═════ Record set ═════
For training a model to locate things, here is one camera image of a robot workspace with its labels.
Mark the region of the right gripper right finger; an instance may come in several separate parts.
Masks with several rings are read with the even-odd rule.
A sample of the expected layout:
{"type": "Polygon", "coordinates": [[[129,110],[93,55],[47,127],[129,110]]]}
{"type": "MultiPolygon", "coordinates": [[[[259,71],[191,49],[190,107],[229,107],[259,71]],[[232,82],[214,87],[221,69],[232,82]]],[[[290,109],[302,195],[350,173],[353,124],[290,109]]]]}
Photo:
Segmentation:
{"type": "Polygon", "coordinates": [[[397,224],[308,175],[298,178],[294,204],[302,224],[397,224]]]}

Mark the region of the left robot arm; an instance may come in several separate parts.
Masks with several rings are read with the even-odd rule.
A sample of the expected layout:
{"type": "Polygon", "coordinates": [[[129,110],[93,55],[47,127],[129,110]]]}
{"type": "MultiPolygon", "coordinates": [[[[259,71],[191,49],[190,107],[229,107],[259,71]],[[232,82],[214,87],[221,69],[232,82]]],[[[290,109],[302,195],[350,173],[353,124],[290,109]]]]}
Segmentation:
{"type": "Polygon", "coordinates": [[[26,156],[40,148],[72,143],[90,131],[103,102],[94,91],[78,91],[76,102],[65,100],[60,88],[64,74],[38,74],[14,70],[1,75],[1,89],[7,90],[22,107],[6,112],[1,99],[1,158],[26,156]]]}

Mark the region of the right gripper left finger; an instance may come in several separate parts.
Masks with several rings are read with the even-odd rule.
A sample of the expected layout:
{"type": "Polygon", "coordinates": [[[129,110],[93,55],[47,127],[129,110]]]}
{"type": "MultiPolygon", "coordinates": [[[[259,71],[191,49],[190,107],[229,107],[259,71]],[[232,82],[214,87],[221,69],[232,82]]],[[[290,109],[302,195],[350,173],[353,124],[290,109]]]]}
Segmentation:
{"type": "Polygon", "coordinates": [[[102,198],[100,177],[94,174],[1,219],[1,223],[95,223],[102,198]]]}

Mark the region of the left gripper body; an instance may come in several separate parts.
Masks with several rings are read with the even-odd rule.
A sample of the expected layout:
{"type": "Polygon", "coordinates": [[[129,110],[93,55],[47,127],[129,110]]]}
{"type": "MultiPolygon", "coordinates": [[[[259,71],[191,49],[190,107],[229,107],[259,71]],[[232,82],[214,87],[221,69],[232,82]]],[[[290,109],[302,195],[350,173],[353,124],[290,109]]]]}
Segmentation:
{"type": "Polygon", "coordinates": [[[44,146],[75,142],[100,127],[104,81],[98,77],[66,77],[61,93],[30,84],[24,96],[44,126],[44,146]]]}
═════
Work order. Looking at the records above, say how many of their lines include the word "separate", with no other words.

Result for this task. 4